Additionally, it is noteworthy that three patients in our study had a history of rheumatoid arthritis. While there have been numerous reports of HS coexisting with arthritis, the underlying pathogenic mechanisms remain elusive. It has been hypothesized that arthritis-like conditions may be linked to chronic skin infections mediated through immune complexes (27). Some studies have suggested a correlation between the onset of skin diseases and the exacerbation of arthritis symptoms, while conversely, arthritis symptoms have reportedly improved following surgical treatment for HS (27). However, documented cases of HS, DDD, and arthritis occurring together are rare, and none have been confirmed through genetic testing (28, 29). Despite identifying a clear PSENEN mutation in our study, the limited number of cases warrants further investigation to determine whether these conditions collectively constitute a novel disease complex or if there exists an association among them that requires additional confirmation.
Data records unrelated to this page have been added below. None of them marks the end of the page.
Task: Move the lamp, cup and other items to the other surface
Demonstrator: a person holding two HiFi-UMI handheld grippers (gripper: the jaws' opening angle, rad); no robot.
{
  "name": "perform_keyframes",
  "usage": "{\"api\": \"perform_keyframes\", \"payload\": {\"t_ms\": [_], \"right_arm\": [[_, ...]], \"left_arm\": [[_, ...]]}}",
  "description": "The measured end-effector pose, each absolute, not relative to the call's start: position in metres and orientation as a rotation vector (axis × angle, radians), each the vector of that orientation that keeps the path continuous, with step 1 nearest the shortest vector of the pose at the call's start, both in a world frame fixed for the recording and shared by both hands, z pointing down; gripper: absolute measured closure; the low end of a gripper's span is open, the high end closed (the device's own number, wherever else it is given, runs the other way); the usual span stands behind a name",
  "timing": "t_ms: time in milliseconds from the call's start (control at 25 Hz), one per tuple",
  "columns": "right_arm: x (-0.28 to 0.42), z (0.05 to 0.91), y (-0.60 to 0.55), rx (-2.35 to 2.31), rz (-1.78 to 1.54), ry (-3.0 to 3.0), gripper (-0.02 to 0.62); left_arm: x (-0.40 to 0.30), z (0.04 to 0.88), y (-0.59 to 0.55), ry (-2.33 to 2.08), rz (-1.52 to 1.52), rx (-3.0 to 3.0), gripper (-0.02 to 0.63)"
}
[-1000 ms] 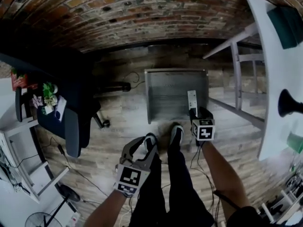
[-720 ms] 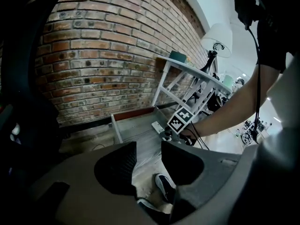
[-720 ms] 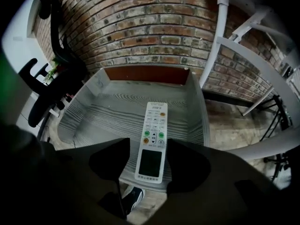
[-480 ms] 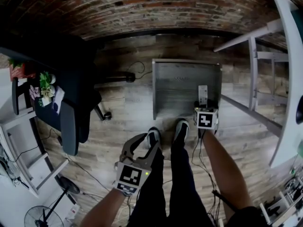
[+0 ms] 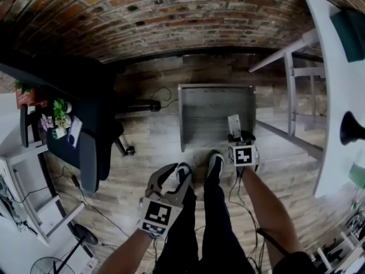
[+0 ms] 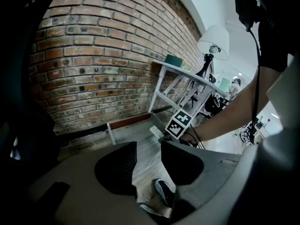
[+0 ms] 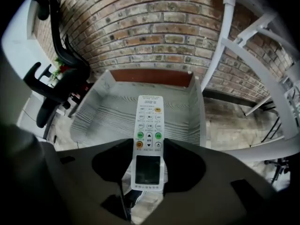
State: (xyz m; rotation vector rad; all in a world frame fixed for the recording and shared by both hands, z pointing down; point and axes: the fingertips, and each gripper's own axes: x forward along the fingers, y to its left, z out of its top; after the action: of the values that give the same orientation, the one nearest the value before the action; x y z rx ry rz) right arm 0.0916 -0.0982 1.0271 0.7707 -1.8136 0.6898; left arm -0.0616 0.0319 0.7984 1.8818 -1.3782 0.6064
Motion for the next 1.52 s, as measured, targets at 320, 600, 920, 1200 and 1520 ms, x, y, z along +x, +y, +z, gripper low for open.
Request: {"api": "perform_keyframes", "payload": {"t_ms": [320, 600, 920, 1200, 1520], "right_arm": [[0.069, 0.9, -0.062, 0.718, 0.741, -1.933, 0.388], [0.084, 0.788, -0.032, 0.748, 0.774, -1.994, 0.388], [0.111, 0.68, -0.029, 0.908, 0.75, -2.032, 0.388], [0.162, 0.601, -0.024, 1.062, 0.72, -2.044, 0.388], [0.246, 0.55, -0.016, 1.181, 0.635, -1.964, 0.388]], "left_arm": [[-0.055, 0.708, 0.029, -1.418, 0.575, 1.941, 0.448], [-0.053, 0.624, 0.048, -1.45, 0.512, 1.988, 0.449], [-0.101, 0.552, 0.073, -1.561, 0.428, 1.982, 0.45], [-0.11, 0.511, 0.091, -1.555, 0.388, 2.057, 0.451], [-0.082, 0.495, 0.089, -1.457, 0.402, 2.183, 0.451]]}}
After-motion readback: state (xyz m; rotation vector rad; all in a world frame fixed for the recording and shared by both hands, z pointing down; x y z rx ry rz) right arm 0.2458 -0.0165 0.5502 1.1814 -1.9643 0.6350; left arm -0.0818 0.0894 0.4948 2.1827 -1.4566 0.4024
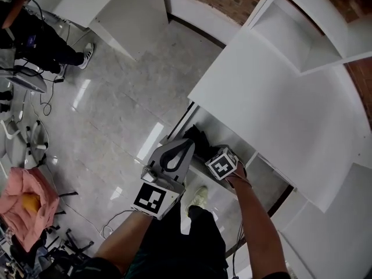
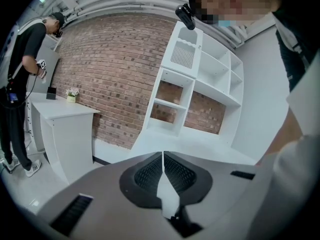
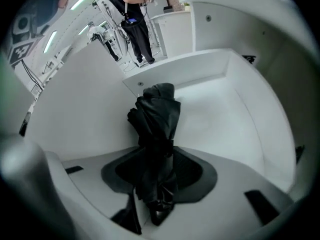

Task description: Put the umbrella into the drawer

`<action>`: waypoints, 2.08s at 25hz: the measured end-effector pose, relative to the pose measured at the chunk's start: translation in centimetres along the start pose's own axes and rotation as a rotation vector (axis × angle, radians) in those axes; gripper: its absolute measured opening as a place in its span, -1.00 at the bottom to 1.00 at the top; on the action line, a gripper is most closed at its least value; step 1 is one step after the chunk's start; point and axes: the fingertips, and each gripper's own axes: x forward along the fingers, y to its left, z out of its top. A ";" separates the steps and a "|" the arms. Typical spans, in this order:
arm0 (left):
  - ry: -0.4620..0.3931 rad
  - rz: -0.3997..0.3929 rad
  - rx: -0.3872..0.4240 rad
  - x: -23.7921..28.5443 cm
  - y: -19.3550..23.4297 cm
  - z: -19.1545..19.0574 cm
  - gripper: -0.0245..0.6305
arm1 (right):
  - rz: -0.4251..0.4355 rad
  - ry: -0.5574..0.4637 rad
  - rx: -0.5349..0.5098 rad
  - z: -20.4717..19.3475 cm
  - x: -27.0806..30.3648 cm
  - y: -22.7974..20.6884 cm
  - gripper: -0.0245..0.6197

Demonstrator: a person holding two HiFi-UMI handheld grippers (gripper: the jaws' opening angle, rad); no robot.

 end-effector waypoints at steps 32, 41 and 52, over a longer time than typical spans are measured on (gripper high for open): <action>0.004 0.011 -0.024 -6.3 -10.6 9.7 -0.88 | -0.308 -0.789 0.355 0.3 -35.7 0.2 -0.89; -0.052 0.032 -0.044 -10.6 -13.4 15.3 -0.88 | -0.405 -0.983 0.358 -0.8 -47.2 2.5 -0.89; -0.153 0.017 -0.010 -15.0 -18.0 20.9 -0.88 | -0.519 -1.153 0.280 -2.2 -57.2 5.9 -0.89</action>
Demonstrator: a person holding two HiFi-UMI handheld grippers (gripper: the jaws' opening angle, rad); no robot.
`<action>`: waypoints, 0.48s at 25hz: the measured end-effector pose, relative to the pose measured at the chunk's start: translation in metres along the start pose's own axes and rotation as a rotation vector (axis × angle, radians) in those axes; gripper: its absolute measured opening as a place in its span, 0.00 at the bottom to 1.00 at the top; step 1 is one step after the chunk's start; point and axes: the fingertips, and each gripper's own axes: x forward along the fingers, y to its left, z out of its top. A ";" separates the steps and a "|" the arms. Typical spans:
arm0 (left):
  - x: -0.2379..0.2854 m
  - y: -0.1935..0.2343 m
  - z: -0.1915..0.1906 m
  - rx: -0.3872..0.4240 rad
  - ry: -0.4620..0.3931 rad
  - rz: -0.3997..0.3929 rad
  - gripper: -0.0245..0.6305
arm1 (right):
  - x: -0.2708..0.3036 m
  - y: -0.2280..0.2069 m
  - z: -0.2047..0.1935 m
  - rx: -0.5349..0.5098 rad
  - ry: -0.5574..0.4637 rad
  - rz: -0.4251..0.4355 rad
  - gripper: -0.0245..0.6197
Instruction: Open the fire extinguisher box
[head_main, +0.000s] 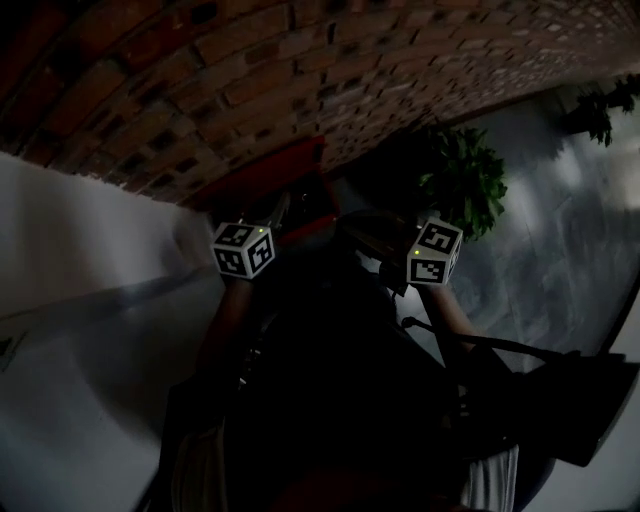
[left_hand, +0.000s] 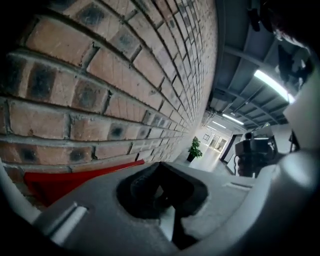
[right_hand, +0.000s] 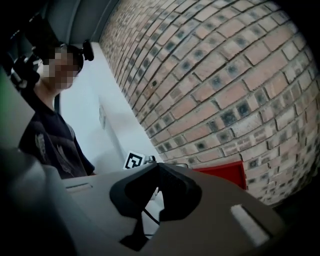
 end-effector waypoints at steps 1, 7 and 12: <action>-0.008 -0.007 0.001 -0.009 -0.008 0.002 0.04 | -0.005 0.005 0.000 0.028 -0.015 0.010 0.04; -0.015 -0.026 0.039 0.008 -0.067 -0.039 0.04 | -0.021 0.003 0.022 0.072 -0.106 -0.014 0.04; -0.010 -0.050 0.057 0.068 -0.050 -0.076 0.04 | -0.024 0.004 0.026 0.155 -0.141 0.010 0.04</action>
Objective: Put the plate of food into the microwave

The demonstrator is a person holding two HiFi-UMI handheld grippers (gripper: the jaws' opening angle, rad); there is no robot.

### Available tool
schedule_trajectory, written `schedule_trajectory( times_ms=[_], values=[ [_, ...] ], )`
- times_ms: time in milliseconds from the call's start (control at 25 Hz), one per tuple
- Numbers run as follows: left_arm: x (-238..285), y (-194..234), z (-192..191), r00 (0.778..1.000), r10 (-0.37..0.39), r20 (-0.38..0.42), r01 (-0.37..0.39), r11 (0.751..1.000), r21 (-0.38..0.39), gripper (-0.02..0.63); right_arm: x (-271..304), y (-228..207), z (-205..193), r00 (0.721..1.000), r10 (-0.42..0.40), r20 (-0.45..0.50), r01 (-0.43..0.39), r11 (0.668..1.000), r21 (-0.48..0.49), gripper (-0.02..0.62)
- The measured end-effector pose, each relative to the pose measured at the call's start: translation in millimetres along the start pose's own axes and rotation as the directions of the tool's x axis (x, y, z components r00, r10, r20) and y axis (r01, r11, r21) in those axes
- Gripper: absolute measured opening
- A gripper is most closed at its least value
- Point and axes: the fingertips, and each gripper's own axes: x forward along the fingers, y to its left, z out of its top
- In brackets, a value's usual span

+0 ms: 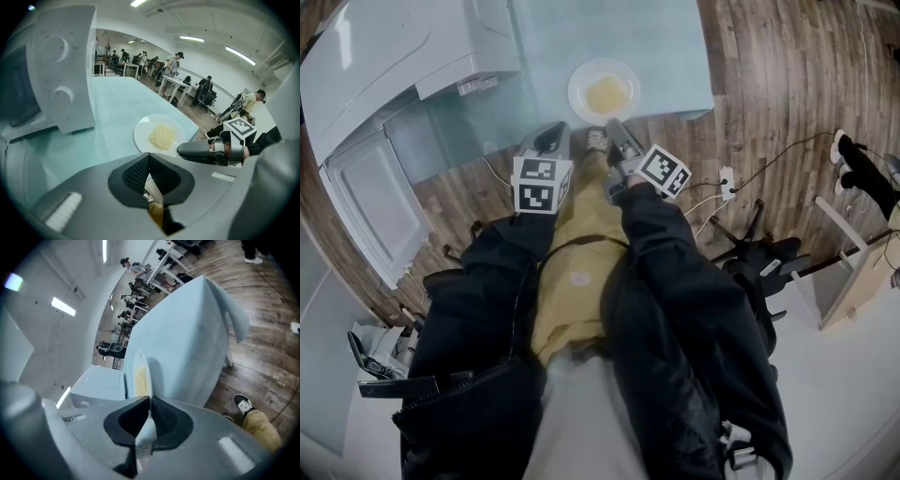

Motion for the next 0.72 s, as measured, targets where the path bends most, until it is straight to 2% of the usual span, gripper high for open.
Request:
schedule_trajectory(
  times_ms=[120, 320, 520, 720],
  values=[
    [0, 1, -1, 1.000, 0.001, 0.000, -0.001, 1.000, 0.002, -0.003, 1, 8, 2, 0.997, 0.079, 0.019, -0.079, 0.997, 0.026, 0.009],
    [-3, 2, -2, 1.000, 0.008, 0.006, -0.008, 1.000, 0.001, -0.003, -2, 11, 2, 0.989, 0.140, 0.044, -0.143, 0.986, 0.080, 0.006],
    [-7, 4, -1, 1.000, 0.016, 0.016, -0.016, 1.000, 0.003, -0.003, -1, 18, 7, 0.974, 0.223, 0.036, -0.224, 0.975, 0.014, 0.006],
    [-11, 7, -3, 0.999, 0.028, 0.024, -0.028, 1.000, -0.002, -0.003, 2, 26, 4, 0.960, 0.281, 0.009, -0.281, 0.960, 0.010, 0.006]
  ],
)
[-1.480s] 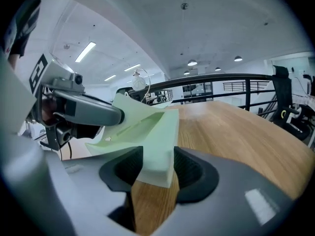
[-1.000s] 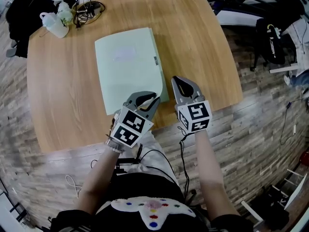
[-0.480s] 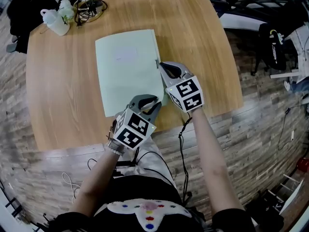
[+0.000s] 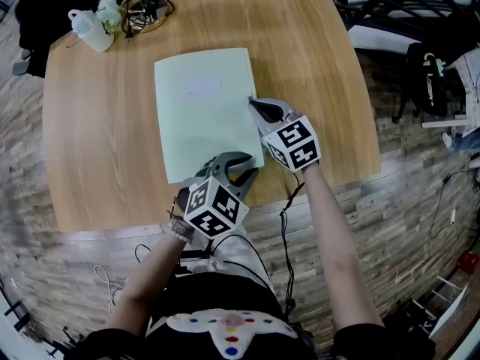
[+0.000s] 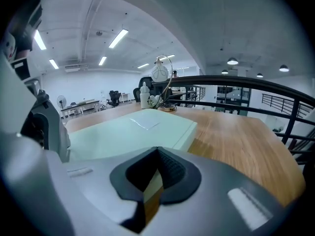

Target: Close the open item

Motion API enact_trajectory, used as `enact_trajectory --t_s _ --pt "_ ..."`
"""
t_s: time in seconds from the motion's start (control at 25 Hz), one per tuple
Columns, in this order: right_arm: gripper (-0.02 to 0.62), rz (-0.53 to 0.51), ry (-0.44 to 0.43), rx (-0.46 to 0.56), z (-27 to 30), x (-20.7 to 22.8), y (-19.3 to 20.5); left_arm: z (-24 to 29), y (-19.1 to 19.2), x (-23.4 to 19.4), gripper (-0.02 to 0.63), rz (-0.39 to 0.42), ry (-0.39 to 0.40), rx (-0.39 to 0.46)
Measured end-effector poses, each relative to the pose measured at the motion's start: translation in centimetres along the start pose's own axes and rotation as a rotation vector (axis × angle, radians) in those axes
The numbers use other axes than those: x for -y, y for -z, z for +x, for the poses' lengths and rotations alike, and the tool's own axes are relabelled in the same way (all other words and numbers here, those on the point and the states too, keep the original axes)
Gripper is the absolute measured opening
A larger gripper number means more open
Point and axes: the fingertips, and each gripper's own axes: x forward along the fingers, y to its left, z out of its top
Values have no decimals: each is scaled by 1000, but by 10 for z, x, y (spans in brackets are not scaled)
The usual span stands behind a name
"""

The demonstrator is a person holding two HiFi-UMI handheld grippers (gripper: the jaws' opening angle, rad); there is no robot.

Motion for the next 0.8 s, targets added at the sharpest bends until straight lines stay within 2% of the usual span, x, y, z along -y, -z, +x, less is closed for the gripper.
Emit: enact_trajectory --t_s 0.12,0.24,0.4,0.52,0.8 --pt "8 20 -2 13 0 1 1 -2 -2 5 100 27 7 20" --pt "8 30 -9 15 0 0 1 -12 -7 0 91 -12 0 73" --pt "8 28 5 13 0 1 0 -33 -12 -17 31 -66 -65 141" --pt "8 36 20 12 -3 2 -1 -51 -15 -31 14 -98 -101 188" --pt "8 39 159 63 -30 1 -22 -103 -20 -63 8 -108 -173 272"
While our study highlights the association of the PSENEN c.66delG mutation with HS and DDD in a single family, we acknowledge several limitations inherent in pedigree-based research. These include potential reduced generalizability due to genetic and environmental heterogeneity. Moreover, the absence of functional studies limits our understanding of the mechanistic pathways through which this mutation contributes to the clinical manifestations of both diseases. Future multi-cohort analyses, alongside mechanistic investigations, are crucial for further elucidating the genotype–phenotype correlations associated with PSENEN.
Conclusion
4
In summary, our study presents a unique case involving a family spanning four generations, with 14 individuals affected by a c.66delG mutation in the PSENEN gene. To the best of our knowledge, this is the largest family reported to harbor this specific PSENEN mutation, which results in the coexistence of HS and DDD. Furthermore, we review existing literature and, alongside our family report, discuss the relationship between PSENEN mutations and the clinical manifestations of these skin diseases, as well as the potential systemic comorbidities associated with these mutations. Given the rarity of PSENEN mutations in the general population and the complex variability in clinical presentations associated with these mutations, our findings may enhance the understanding of genotype–phenotype correlations related to PSENEN.